Thursday, January 1, 2009

more words

"Like mankind itself, words are fallen vessels: capable of enormous good but incapable of perfection without the intervention of a savior," says Laura.

As I was proofreading a paper about St. Augustine's view of words for Laura, a dear friend of mine, I was fascinated with the rhetoric in the paper as well as in Augustine's Confessions. They relate to last Sunday's post "sunday symposium: guarding the meaning" quite well. Laura stated:

"...the indispensable nature of speech in conveying knowledge endows the spoken and written word with incredible power which can be used both positively and negatively."
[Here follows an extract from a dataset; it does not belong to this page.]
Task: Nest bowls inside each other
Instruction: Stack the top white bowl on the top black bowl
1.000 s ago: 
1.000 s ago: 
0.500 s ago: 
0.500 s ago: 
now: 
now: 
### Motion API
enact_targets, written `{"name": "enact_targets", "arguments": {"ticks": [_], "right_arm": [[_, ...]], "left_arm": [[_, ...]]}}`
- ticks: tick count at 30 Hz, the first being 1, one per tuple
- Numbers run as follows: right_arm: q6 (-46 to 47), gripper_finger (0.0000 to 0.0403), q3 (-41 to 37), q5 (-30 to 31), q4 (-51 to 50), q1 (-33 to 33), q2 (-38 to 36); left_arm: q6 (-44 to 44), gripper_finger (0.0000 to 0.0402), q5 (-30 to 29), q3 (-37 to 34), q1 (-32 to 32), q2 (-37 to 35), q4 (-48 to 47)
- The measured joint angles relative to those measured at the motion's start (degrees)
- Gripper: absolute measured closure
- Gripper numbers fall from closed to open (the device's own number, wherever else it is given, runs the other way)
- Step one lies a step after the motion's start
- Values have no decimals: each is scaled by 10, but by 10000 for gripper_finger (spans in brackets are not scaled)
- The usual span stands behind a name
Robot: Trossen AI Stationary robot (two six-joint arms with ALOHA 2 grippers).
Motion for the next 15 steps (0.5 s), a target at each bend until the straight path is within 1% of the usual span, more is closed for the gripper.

She also quoted Roger Lundin, The Culture of Interpretation: Christian Faith in the Postmodern World, who writes, "Most contemporary schools of theory acknowledge the power of the past to shape language and the self. It has become a truism of contemporary thinking that we always speak as selves dramatically circumscribed by the meanings of the words we employ, and not as totally free selves choosing words and meanings at will. Every word we use carries a history of associations and usages within it. When we appropriate language for our own use, we inherit the moral history of the words we employ, even if we are attempting to do nothing more than use those words to get what we want. Words do not simply influence our thinking; they undergird it, they shape it, and they direct it"

...so, I'm back on my soapbox. The words we use to describe our worship of the Holy and Triune God tell us something. Let's make sure it is a theologically correct something.